■ Task details
Your copy should contain exactly the lines from the start of the material through the line containing "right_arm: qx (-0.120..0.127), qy", and no pictures.

■ The data
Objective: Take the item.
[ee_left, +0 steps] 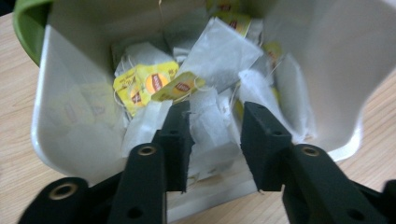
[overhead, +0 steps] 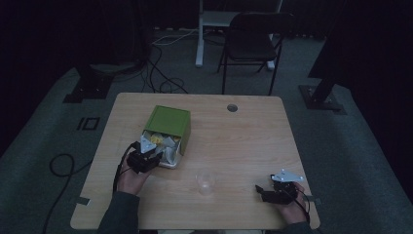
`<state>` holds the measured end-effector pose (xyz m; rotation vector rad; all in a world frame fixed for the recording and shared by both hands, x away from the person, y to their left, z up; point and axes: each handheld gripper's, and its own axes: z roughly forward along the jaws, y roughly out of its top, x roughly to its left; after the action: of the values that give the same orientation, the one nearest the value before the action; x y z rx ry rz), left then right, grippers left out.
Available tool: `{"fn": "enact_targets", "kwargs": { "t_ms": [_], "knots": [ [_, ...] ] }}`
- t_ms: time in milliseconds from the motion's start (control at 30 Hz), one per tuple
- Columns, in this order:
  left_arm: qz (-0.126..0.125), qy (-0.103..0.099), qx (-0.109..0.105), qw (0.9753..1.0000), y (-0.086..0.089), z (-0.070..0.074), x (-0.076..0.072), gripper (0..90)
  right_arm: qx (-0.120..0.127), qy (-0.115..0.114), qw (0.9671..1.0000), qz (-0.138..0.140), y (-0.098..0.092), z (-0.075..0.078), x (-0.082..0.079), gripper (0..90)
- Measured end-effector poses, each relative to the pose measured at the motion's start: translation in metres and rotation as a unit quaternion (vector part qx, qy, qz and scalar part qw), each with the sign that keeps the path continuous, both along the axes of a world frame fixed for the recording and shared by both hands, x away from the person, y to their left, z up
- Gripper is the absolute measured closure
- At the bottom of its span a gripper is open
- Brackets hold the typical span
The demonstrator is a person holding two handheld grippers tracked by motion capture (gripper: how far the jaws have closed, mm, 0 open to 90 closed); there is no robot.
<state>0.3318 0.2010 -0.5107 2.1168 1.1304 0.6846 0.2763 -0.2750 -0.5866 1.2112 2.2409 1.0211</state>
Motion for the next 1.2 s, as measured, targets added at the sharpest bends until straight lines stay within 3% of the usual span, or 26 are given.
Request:
{"fn": "enact_targets", "kwargs": {
  "t_ms": [233,367,500,700,900,1000,1200],
  "knots": [
    [0.011,0.006,-0.004,0.9999,0.002,0.000,0.002,84.4,0.000,0.000,1.0000,0.000,0.000,0.000,0.000,21.0],
    [0.012,0.002,-0.006,0.9999,0.004,0.002,0.001,90.0,0.000,0.000,1.0000,0.000,0.000,0.000,0.000,21.1],
    [0.007,-0.005,-0.019,0.9998,0.007,0.007,-0.002,90.0,0.000,0.000,1.0000,0.000,0.000,0.000,0.000,21.1],
    [-0.003,-0.020,-0.021,0.9996,0.008,0.015,-0.009,90.0,0.000,-0.001,1.0000,0.000,0.000,0.000,0.000,21.1],
    [-0.022,-0.017,-0.037,0.9989,0.009,0.021,-0.013,90.0,0.000,-0.001,1.0000,0.000,0.000,0.000,0.000,21.1],
    [-0.039,-0.019,-0.054,0.9976,0.012,0.028,-0.017,90.0,0.000,0.000,1.0000,0.000,0.000,0.000,0.000,21.1],
    [-0.053,-0.026,-0.059,0.9965,0.014,0.036,-0.023,90.0,-0.001,-0.001,1.0000,0.001,0.000,0.000,0.000,21.1]
  ]
}}
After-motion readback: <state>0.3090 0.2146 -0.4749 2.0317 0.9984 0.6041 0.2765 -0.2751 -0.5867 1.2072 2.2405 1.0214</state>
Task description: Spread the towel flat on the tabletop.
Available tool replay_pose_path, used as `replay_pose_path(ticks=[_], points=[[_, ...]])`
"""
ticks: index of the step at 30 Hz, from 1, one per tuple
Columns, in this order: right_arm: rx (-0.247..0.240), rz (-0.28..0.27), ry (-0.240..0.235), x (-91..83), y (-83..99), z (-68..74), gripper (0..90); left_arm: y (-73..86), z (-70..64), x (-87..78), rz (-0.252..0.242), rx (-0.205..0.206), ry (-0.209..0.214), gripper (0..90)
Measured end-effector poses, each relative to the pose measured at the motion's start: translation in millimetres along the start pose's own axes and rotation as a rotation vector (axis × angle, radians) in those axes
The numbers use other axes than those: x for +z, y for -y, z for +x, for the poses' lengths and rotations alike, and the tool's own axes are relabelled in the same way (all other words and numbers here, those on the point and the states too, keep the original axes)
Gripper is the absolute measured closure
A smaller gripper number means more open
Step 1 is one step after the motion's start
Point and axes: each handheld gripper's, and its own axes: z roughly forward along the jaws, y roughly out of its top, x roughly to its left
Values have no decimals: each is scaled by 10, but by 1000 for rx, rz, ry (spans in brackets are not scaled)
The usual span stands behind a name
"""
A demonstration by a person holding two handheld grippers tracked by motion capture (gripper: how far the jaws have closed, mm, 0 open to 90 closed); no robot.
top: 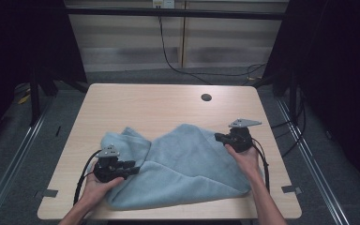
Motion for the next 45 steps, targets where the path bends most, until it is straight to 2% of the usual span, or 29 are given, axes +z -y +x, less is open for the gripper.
replay_pose_path(ticks=[1, 5, 9, 12, 14, 17, 19, 20, 22, 23, 26, 29, 30, 31, 32, 33, 34, 35, 37, 38, 42, 44, 45], points=[[22, 24, 21, 28, 36, -97, 690, 0, -1, 0, -2, -3, -1, 613], [101, 66, 54, 129, 148, -362, 536, -2, 10, -1, -3, -4, 3, 610], [111, 65, 65, 208, 163, -409, 450, -3, 25, 4, -10, -12, 11, 607], [106, 77, 68, 276, 197, -424, 448, -4, 19, 1, -8, -8, 10, 592], [115, 79, 58, 303, 212, -413, 507, -4, 17, 0, -7, -4, 8, 586], [82, 107, 36, 335, 198, -350, 738, -4, 20, 1, -8, -9, 13, 579], [93, 90, -7, 312, 172, -333, 882, -4, 21, 0, -8, -10, 15, 579], [96, 78, -13, 294, 161, -332, 900, -4, 20, 0, -9, -10, 15, 579], [116, 18, -47, 202, 100, -317, 900, -4, 21, 0, -9, -10, 14, 579], [110, 0, -54, 154, 58, -301, 900, -4, 22, 2, -10, -10, 15, 578], [78, -28, -61, 29, -73, -247, 900, -5, 22, 2, -10, -12, 15, 579], [78, -51, -64, -36, -139, -239, 900, -7, 16, -3, -8, -10, 9, 578], [83, -71, -89, -55, -147, -220, 900, -6, 18, -2, -10, -11, 12, 577], [81, -75, -92, -58, -148, -207, 900, -5, 21, 1, -10, -12, 14, 577], [72, -59, -85, -33, -137, -214, 879, -6, 21, 4, -12, -15, 14, 578], [76, -40, -76, -6, -125, -232, 750, -6, 24, 2, -10, -14, 14, 577], [99, -11, -64, 39, -101, -269, 664, -6, 23, 1, -11, -13, 15, 577], [120, 17, -48, 102, -57, -330, 614, -6, 23, -1, -9, -11, 15, 577], [142, 39, -28, 180, 8, -406, 531, -6, 23, 2, -10, -11, 15, 576], [159, 57, -17, 229, 44, -432, 503, -6, 24, 2, -10, -11, 17, 576], [134, 89, 22, 341, 89, -436, 440, -5, 28, 3, -10, -10, 19, 575], [128, 98, 31, 389, 106, -432, 448, -5, 24, 2, -9, -6, 17, 572], [117, 105, 24, 417, 119, -424, 491, -5, 24, 2, -9, -6, 17, 570]])
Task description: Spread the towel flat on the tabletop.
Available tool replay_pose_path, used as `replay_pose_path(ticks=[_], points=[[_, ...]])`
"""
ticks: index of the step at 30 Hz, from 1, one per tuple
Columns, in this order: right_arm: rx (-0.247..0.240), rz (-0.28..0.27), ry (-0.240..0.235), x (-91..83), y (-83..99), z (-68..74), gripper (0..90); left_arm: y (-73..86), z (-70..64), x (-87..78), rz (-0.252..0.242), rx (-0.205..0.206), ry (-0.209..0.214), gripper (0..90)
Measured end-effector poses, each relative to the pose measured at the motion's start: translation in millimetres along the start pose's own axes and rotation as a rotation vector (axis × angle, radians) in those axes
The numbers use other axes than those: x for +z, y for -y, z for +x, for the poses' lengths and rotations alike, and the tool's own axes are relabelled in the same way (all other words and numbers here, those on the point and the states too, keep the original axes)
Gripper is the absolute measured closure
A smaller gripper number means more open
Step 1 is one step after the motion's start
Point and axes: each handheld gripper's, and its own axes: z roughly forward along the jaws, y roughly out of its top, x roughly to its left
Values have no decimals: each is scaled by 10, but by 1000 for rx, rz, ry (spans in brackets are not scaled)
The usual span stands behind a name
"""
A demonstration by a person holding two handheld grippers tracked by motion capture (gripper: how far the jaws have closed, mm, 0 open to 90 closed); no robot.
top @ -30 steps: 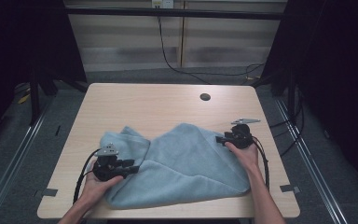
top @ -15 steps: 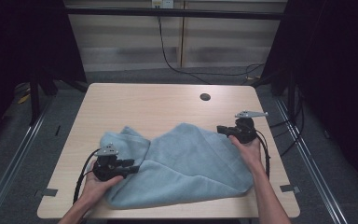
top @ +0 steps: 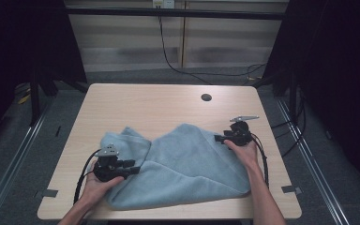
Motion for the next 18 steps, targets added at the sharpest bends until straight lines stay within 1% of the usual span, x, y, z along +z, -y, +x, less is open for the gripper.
replay_pose_path(ticks=[1, 2, 3, 4, 5, 7, 8, 9, 11, 12, 14, 15, 16, 18], points=[[-2, 12, 1, 12, 7, 17, 555, 0, 0, 0, 0, 0, 1, 570], [-22, 19, -12, 27, 16, 36, 688, 0, 1, 0, 0, 0, 1, 570], [-22, 24, -36, 26, 15, 52, 770, 0, 2, 0, 0, -1, 2, 570], [-21, 27, -40, 20, 8, 70, 796, 0, 3, 0, 0, -1, 2, 570], [-22, 31, -34, 5, -7, 95, 813, 0, 2, 0, 0, -1, 1, 570], [-36, -8, -50, -79, -60, 143, 826, 0, 0, 0, -1, -1, 0, 570], [-43, -36, -53, -127, -86, 164, 828, 0, 0, 1, -1, -2, -1, 570], [-55, -85, -63, -222, -136, 210, 828, 0, -1, 3, -3, -4, -2, 570], [-82, -151, -75, -375, -203, 303, 829, -1, 0, 3, -3, -5, -5, 570], [-101, -185, -98, -457, -226, 367, 828, 0, -2, 3, -4, -5, -3, 568], [-147, -231, -139, -609, -221, 533, 825, -1, -3, 2, -2, -1, -4, 565], [-160, -238, -157, -641, -202, 590, 822, -1, -5, 1, 1, -1, -8, 564], [-189, -238, -186, -678, -153, 684, 818, -1, -5, 2, 0, 0, -7, 562], [-231, -209, -218, -687, -43, 832, 809, -1, -8, 2, 1, 1, -7, 559]])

■ Answer to this task
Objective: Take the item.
[ee_left, +0 steps] 
[overhead, +0 steps] 
`<state>` holds the measured end-effector pose (xyz m; rotation vector rad; all in a world frame fixed for the recording and shared by both hands, x away from the person, y to their left, z up; point and axes: each handheld gripper's, and its own axes: z roughly forward along the jaws, y roughly out of its top, x roughly to its left; after the action: of the values that give the same orientation, the one nearest the value before the action; x y z rx ry rz), left then right, grippers left out.
Available tool: `{"fn": "enact_targets", "kwargs": { "t_ms": [_], "knots": [ [_, ...] ] }}`
- t_ms: time in milliseconds from the motion's start (control at 30 Hz), one per tuple
- Columns, in this order:
  left_arm: qz (-0.126..0.125), qy (-0.103..0.099), qx (-0.109..0.105), qw (0.9753..1.0000), y (-0.086..0.089), z (-0.070..0.074), x (-0.076..0.072), gripper (0..90)
  right_arm: qx (-0.120..0.127), qy (-0.115..0.114), qw (0.9671..1.0000), qz (-0.138..0.140), y (-0.098..0.092), z (-0.075..0.078), x (-0.082..0.079), gripper (0..90)

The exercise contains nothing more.